Typically, you can't understand most data in the real world without making some phone calls.

  1. What do all the columns mean? For example, what's the "MUZDIS" column?
  2. What units are each of the columns in? Which are the most important columns?

In most cases you can track down a data dictionary or at least more context.

All that said, we are going to continue anyway...

2. Set Up Shop. A few things to do before you get started that will make it easier to work with your data.

Freeze top row: View > Freeze

Turn on filters: Data > Filter

3. Data Wrangling. Techniques that will help you with most of your initial data questions.


  1. Sort by year (what years covered by this data?)
  2. Victim Age (what's the highest and lowest age?)


  1. Filter by county (most of the time you're going to want to look near where you live).
  2. Filter by wound location
  3. Filter by condition (try any victim under age of 40)


  1. SUM ()
  2. AVERAGE (What's the average age of a shooter? )
  3. COUNTIF (How many people were mistaken for deer?)
  4. MIN/MAX (How old is the oldest/youngest shooter?)


  1. Scatter plot (try victim age and shooter age)
  2. Bar chart (by year)

Pivot Tables. Say I want to find out which gun brand is associated the most with fatal accidents. What is the best way to do that?

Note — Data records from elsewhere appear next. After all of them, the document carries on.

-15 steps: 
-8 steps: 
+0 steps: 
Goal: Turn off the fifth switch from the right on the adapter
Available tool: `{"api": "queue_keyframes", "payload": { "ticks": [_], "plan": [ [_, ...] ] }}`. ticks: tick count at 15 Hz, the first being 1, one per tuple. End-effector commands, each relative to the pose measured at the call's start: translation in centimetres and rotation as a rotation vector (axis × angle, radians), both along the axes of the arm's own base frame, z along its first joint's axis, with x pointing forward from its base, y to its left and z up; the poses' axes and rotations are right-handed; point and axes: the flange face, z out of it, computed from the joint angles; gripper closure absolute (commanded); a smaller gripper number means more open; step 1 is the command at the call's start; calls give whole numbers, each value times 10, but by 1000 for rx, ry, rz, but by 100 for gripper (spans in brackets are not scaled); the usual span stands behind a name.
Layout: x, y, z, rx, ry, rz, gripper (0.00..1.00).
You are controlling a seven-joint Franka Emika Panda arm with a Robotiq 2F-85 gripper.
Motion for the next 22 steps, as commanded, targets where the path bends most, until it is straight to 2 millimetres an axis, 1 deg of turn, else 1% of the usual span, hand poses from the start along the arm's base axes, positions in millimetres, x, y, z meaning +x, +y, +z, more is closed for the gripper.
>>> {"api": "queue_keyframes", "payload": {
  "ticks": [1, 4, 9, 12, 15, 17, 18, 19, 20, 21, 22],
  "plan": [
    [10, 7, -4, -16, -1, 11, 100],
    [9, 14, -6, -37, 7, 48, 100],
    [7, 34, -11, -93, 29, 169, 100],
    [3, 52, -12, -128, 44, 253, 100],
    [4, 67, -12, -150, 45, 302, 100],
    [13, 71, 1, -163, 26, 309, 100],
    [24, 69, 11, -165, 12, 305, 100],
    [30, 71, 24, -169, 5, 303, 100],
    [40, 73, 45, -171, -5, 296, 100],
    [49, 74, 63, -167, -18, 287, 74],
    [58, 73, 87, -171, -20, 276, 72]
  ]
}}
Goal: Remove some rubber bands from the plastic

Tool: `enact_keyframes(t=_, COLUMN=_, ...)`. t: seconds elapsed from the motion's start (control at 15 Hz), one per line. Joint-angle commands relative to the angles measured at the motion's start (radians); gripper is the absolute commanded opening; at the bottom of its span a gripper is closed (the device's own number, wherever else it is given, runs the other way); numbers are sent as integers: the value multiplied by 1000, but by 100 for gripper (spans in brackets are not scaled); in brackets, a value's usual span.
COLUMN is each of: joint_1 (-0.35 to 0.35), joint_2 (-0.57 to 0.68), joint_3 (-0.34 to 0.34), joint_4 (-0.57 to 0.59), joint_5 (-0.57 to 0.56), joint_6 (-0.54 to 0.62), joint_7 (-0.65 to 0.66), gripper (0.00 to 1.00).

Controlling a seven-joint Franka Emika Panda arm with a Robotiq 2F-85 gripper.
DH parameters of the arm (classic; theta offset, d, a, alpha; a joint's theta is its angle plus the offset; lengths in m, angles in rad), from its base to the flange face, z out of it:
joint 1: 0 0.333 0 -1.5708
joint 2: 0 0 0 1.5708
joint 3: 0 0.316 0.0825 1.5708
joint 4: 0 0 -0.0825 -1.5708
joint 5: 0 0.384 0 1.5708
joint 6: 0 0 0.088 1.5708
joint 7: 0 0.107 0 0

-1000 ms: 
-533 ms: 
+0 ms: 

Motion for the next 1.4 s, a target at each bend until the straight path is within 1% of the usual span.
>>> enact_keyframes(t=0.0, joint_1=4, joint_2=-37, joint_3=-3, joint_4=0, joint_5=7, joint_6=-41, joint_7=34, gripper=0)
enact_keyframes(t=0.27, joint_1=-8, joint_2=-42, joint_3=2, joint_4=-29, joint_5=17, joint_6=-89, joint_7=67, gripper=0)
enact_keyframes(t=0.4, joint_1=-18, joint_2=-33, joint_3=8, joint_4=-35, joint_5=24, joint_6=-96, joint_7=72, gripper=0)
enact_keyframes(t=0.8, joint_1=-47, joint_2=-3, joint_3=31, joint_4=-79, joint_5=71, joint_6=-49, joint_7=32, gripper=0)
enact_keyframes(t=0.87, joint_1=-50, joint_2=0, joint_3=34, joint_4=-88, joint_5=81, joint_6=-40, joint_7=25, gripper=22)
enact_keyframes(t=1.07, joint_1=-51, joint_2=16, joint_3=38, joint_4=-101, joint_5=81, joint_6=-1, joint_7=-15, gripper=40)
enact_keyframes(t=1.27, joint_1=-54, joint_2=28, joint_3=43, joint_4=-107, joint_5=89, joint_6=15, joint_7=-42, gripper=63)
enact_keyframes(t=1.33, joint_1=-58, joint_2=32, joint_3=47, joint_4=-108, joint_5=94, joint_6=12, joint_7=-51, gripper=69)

Data > Pivot Tables. We'll use this technique to answer the following questions:

  1. What's the most common gun brand? (Hint: Summarize by COUNTA)
  2. What's the most common wound?
  3. How many victims are male?

4. More Things to Know

Make phone calls. Find the nerd that works with the data and talk to them.

Save early and often

Keep a data diary

Backup your data

If you can, go see it in the real world.

Bulletproof, Bulletproof, Bulletproof. Have other colleagues look at your data before it's published. Also make sure to do the following:

  1. Integrity checks to find flaws.
  2. Add caveats where necessary.
  3. Do your own analysis rather than relying on an agency's analysis.
  4. Read the documentation. Understand the contents of every field.
  5. Know how many records you should have.
  6. Check counts and totals against reports.
  7. Are all possibilities included?
  8. Check with experts.
  9. Know the standards.
  10. Find out what others have done.
  11. Gut check – does it seem wrong?
  12. Go physically see a record or spot check against documents.